Exercise:
Which lines of the listing hold the string "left"? Copy those lines.

Given material:
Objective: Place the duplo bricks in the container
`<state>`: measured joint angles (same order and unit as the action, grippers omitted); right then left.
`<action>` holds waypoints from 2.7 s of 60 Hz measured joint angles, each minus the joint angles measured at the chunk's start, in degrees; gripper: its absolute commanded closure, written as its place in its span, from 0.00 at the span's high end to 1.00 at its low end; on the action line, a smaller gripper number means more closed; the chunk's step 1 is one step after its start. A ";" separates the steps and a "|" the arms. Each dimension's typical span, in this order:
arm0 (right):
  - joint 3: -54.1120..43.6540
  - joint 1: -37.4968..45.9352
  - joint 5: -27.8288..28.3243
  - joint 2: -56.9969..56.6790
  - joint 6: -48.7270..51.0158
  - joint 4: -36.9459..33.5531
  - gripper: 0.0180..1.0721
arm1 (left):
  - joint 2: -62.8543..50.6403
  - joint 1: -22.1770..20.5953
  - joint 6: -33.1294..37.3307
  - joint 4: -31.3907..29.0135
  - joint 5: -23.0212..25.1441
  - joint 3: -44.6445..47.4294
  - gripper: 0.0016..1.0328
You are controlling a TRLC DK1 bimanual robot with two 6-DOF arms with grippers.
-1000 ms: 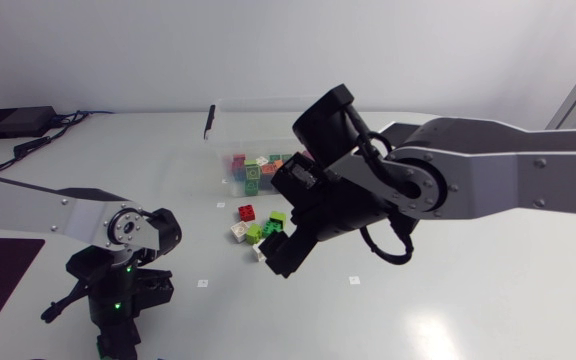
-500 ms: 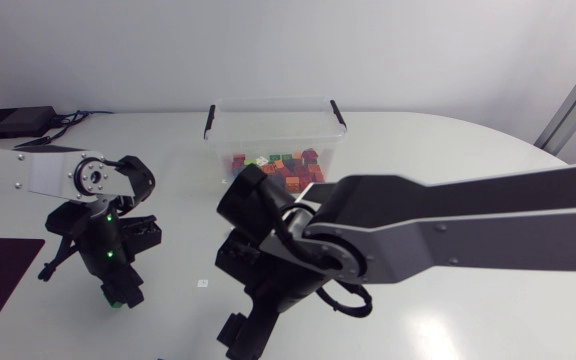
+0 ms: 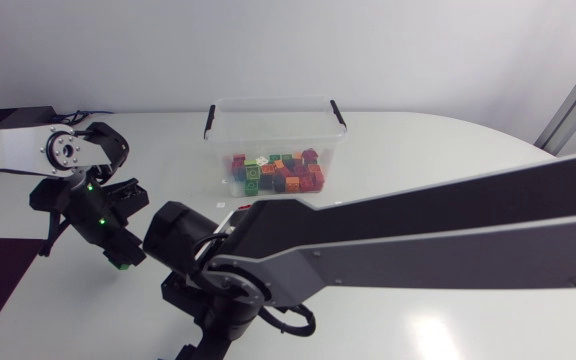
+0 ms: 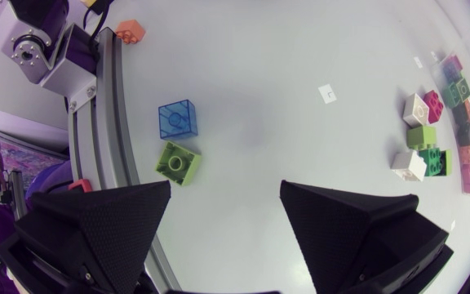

Written response:
`<state>`: measured joint angles (same order and unit as the action, grippers omitted); right then left.
arm1 (left):

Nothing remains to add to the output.